W Rosji kończą się zapasy słynnego narodowego przysmaku. Zaczyna brakować kawioru - donosi "Bloomberg". Jest to pośrednio skutek wprowadzenia ograniczeń w połowie jesiotrów na Morzu Kaspijskim.

W wyniku działań kłusowników populacji tych ryb groziło wymarcie. Według "Bloomberga", Rosjanie radzą sobie z tym, sprzedając kawior, sprowadzany z Włoch. Pochodzi on od największego europejskiego producenta tego rarytasu, firmy Agroittica Lombarda SpA. "Nie piszemy na opakowaniach , bo wiemy, że Rosjanie chcą jeść rosyjski kawior. Rozumiem to.

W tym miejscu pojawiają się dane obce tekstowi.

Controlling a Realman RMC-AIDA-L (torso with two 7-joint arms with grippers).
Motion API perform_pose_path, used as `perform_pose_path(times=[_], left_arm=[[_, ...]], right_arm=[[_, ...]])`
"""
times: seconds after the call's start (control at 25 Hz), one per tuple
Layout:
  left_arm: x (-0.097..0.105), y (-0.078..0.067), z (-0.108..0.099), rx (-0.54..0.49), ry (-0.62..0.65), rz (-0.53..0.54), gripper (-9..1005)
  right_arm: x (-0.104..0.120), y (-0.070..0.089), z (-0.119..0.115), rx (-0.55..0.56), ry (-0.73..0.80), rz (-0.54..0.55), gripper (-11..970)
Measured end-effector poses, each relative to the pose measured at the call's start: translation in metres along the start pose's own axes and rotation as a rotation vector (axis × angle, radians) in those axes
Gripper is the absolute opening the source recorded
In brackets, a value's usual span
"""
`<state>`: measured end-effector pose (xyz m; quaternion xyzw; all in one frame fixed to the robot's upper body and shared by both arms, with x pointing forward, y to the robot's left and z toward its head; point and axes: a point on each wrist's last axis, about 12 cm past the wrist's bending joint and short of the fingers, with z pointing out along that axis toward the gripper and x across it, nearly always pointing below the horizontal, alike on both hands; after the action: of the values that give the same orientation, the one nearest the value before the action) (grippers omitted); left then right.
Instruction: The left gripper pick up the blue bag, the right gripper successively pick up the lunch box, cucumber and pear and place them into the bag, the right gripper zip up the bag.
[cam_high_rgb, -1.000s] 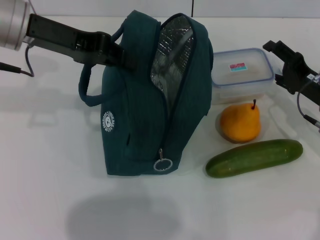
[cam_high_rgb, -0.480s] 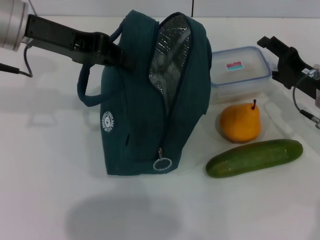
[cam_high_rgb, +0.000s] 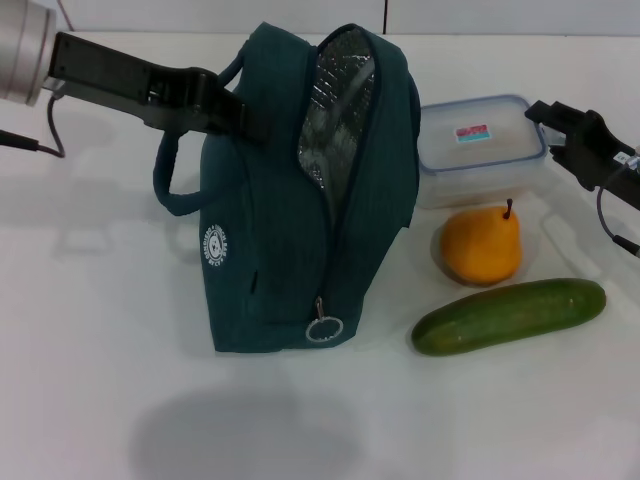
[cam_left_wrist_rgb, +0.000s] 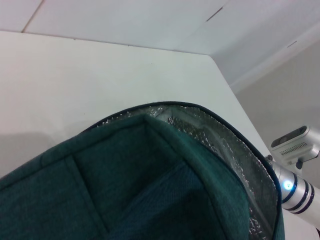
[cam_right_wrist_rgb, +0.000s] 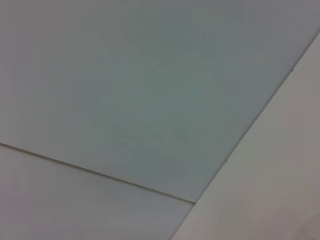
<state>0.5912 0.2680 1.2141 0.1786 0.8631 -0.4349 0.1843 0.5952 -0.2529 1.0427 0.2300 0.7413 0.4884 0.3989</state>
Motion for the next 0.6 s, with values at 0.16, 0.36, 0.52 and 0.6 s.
perform_pose_path(times=[0.16, 0.36, 0.52, 0.6], left_arm=[[0.0007, 0.0003, 0.0003, 0.0, 0.001, -0.001, 40], [0.0012, 0.0007, 0.0002, 0.0, 0.0, -0.003, 40], [0.0012, 0.0005, 0.0005, 0.0, 0.002, -0.002, 40], [0.0011, 0.0004, 0.0006, 0.0, 0.002, 0.0, 40]], right_arm=[[-0.0005, 0.0003, -0.0002, -0.003, -0.004, -0.008, 366], [-0.0003, -0.0017, -0.0025, -0.001, -0.01, -0.007, 275], [-0.0004, -0.0025, -0.0039, -0.002, -0.014, -0.015, 202], [-0.0002, -0.0022, -0.0045, -0.009, -0.014, -0.024, 180]])
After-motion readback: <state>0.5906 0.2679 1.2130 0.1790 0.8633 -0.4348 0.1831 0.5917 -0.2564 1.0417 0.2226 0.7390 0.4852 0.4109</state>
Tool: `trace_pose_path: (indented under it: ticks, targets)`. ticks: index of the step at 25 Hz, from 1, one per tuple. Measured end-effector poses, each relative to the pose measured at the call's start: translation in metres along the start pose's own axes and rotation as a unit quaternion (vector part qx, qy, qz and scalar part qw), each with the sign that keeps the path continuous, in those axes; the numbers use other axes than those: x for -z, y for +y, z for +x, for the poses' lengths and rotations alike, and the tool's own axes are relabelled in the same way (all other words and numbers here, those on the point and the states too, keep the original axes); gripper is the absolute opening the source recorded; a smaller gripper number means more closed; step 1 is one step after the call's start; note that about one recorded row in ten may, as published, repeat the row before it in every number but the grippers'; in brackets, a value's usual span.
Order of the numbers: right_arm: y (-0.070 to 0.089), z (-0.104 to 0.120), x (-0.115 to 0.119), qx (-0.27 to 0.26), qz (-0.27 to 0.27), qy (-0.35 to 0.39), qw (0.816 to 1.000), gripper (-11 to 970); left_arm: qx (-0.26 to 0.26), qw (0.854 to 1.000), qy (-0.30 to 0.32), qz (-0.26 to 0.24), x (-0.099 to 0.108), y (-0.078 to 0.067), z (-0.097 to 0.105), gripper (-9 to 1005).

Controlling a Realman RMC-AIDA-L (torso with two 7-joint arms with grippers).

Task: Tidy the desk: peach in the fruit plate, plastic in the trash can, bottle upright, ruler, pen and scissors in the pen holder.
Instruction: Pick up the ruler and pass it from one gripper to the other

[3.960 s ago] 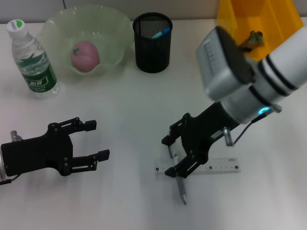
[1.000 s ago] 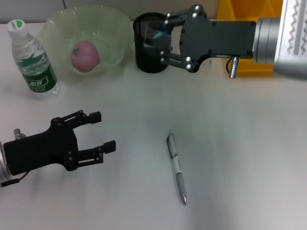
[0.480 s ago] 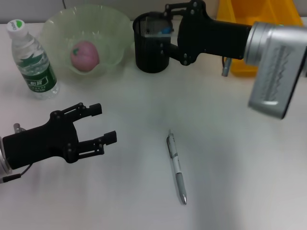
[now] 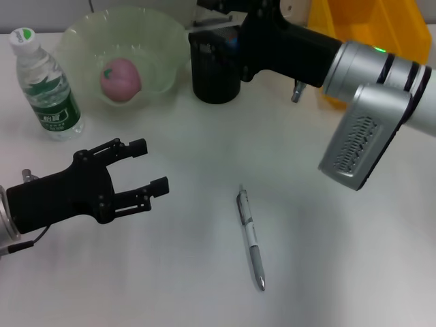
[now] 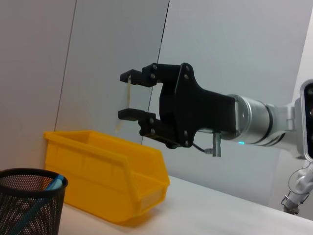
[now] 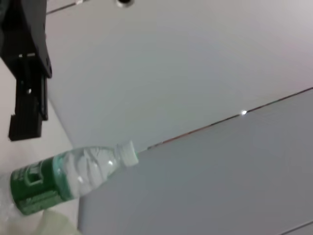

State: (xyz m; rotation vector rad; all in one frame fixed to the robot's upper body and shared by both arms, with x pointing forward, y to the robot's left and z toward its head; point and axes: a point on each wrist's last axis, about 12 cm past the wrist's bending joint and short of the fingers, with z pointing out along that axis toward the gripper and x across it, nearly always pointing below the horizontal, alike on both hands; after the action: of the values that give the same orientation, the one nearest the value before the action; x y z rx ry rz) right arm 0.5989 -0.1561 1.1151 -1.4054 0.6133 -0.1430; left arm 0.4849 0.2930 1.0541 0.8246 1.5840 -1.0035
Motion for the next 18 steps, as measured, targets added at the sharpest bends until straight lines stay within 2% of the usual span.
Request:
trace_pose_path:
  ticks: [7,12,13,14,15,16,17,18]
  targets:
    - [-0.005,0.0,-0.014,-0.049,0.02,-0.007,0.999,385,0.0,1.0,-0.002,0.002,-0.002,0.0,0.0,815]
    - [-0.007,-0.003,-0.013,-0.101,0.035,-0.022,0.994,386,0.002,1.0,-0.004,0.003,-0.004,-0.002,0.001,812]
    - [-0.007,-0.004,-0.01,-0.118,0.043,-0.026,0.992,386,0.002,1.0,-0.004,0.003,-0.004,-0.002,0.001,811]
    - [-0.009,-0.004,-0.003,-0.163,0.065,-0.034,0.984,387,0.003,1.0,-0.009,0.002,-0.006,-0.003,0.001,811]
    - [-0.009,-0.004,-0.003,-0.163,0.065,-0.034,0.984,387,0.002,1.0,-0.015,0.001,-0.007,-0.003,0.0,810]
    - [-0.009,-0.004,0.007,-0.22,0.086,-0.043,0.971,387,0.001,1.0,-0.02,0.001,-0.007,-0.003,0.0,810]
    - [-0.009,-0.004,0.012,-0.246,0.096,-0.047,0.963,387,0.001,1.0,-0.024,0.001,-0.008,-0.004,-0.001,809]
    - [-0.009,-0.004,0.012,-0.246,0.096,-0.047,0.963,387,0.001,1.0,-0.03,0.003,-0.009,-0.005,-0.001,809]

Kto chciałby kupować mozarellę, produkowaną w Rosji?" - mówi dyrektor firmy, Lelio Mondella. Jak zauważa "Bloomberg", rosyjskie embargo na żywność z UE, nie objęło kawioru, pochodzącego z Włoch.

Puszka rosyjskiego specjału z okolic Mediolanu kosztuje od 20 do 80 euro. Na terenie założonej pod koniec lat 70. farmy Agroittica znajduje się zbiornik o powierzchni 60 akrów, w którym jesiotry składają jaja. Firma produkuje 25 ton kawioru rocznie.